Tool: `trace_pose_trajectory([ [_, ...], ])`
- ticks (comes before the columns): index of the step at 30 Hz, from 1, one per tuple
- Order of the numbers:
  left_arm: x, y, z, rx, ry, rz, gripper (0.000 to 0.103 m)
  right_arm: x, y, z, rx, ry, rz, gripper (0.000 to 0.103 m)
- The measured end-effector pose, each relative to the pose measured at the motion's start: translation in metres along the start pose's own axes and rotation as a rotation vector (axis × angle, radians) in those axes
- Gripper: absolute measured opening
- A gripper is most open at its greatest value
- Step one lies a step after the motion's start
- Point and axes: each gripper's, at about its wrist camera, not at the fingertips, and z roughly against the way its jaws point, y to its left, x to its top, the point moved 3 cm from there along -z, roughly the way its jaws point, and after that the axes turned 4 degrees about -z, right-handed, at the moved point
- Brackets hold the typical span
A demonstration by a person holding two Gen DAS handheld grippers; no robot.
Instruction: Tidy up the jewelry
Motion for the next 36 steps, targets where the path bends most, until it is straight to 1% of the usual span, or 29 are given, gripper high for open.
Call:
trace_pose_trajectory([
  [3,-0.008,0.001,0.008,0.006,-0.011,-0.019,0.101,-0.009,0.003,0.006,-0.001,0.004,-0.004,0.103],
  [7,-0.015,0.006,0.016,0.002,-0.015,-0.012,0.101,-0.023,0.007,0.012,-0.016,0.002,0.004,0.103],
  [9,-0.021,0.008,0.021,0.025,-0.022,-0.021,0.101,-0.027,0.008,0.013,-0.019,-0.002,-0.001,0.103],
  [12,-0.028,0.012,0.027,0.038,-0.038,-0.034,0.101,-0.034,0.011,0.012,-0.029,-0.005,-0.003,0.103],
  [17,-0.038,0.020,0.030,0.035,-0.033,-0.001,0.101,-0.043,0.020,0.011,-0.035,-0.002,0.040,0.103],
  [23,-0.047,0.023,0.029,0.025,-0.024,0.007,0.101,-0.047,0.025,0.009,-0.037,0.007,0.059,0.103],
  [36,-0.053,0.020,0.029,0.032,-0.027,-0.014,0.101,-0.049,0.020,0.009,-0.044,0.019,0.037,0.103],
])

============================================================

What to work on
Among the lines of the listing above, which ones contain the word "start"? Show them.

Exercise output
- The measured end-effector pose, each relative to the pose measured at the motion's start: translation in metres along the start pose's own axes and rotation as a rotation vector (axis × angle, radians) in those axes
- Step one lies a step after the motion's start

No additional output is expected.